Follow @Openwall on Twitter for new release announcements and other news
[<prev] [next>] [<thread-prev] [thread-next>] [day] [month] [year] [list]
Date: Wed, 11 May 2011 12:31:00 -0700
From: David Hulton <>
Subject: Re: alternative approach

Alexander & Yuri,

I think that DES would be our best bet as far as certified ciphers.
We're able to do on the order of around 22 billion DES operations/sec
on our current M-501 modules (we currently are able to do over 1
trillion keys/sec on our 48-board 5U clusters) and definitely in the
billions range on the E-101 board that we're sending to Yuri. If we
combined PBKDF2-like iteration algorithm with DES/3DES we might be
able to get away with something that conforms close enough to the
standards out there to be usable, allows us to maintain a full
pipeline with the DES implementation (for efficient operation in
server mode) and give us a 10x+ advantage over GPU's/CPU's. I haven't
seen many benchmarks for GPU's and DES but the closest I've seen for
Lanman is still in the hundreds of millions at best.

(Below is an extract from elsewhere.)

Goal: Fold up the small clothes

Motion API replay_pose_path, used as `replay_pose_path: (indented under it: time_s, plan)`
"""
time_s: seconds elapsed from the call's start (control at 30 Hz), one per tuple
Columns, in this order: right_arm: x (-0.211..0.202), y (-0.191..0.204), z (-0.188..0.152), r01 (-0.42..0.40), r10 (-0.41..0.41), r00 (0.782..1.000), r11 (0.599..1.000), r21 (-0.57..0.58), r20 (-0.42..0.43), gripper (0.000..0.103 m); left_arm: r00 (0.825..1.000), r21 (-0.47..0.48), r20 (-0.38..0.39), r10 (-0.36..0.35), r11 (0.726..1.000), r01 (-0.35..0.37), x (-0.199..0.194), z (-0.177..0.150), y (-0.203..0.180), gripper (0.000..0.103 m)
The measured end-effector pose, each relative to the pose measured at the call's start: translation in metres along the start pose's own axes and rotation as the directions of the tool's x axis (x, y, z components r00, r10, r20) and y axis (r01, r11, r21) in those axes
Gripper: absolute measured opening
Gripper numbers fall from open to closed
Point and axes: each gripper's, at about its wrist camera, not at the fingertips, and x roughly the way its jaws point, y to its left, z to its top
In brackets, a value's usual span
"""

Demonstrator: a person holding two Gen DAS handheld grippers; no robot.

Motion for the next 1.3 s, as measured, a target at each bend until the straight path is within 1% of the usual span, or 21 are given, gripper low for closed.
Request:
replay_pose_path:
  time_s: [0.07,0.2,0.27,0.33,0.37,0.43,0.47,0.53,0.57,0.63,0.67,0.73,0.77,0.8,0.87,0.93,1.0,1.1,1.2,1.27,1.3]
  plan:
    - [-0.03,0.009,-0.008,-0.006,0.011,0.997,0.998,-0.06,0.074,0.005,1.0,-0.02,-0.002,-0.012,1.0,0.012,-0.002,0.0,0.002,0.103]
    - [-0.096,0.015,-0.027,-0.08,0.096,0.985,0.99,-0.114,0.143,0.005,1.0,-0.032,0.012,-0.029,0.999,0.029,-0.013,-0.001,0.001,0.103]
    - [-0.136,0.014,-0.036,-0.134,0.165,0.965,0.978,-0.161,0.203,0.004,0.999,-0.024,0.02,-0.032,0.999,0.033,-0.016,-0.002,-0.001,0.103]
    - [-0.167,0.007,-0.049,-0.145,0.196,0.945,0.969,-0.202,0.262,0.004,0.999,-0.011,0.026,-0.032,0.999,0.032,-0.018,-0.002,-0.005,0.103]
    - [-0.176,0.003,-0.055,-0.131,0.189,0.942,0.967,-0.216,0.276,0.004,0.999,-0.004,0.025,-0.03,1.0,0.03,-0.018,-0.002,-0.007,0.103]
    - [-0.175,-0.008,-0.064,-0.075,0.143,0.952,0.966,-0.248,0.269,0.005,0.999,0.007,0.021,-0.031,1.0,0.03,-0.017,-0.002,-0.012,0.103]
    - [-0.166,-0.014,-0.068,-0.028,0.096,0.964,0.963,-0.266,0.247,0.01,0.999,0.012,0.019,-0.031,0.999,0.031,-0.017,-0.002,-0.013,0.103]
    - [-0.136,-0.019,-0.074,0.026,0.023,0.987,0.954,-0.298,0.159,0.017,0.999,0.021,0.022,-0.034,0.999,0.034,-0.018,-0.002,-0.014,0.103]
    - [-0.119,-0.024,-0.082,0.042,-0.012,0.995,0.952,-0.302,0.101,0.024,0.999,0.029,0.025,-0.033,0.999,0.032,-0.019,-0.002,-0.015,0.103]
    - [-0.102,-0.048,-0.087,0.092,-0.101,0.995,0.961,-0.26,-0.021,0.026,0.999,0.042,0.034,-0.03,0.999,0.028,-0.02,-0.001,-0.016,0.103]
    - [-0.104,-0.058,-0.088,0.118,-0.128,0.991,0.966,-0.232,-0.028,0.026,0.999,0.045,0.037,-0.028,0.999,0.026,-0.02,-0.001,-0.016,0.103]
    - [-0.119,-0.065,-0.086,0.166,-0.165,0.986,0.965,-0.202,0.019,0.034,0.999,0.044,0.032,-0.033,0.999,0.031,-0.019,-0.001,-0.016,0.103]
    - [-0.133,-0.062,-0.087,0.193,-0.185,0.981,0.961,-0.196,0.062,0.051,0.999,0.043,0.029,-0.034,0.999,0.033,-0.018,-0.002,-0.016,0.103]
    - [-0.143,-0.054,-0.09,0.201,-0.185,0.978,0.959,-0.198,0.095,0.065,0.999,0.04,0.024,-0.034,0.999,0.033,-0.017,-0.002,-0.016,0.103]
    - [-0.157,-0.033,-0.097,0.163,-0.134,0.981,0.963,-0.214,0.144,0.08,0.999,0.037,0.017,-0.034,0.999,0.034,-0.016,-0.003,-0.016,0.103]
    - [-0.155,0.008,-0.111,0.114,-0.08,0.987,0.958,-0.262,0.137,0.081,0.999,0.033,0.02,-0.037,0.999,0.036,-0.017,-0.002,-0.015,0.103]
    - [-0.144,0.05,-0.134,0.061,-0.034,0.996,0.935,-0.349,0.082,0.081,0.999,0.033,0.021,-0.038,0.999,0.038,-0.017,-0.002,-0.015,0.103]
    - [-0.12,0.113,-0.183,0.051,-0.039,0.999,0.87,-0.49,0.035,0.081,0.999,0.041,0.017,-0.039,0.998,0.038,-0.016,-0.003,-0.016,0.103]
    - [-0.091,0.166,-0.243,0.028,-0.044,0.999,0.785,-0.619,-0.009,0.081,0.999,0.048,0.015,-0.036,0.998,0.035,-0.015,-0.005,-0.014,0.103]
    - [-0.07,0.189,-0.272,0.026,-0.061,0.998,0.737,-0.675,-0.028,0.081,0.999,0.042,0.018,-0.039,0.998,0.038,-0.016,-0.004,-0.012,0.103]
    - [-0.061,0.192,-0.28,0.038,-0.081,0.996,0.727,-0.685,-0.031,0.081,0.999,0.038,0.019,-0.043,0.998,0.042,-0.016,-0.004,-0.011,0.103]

I have a feeling that going with DES puts us on the right track and
one other benefit is that if this was ever ASICed we would immediately
have another 6x-10x advantage and major cost savings on larger scale

One option that comes to mind is doing something like 16 or 32 (or any
other higher convenient multiple of 16) number of PBKDF2 operations in
parallel (maybe each with different salts?) and then xor all of the
results together at the end. This would give us some degree of
parallelism (if we have a 16-stage DES pipeline we can have all of our
PBKDF2 instances running efficiently in server mode possibly across
multiple DES cores depending on the parallelism setting) and also
providing a tuneable tradeoff with the sequential running time.

Just some thoughts.. I think part of the problem is that most
mainstream algorithms designed in the past 20 years have been heavily
targeted to run efficiently in software rather than gates so
unfortunately we may need to go to the past to take advantage of this.
The other other algorithms that I think would run much more
efficiently would be ones that do lots of smaller bit operations like
LFSR based algorithms or possibly FFT-like hashes...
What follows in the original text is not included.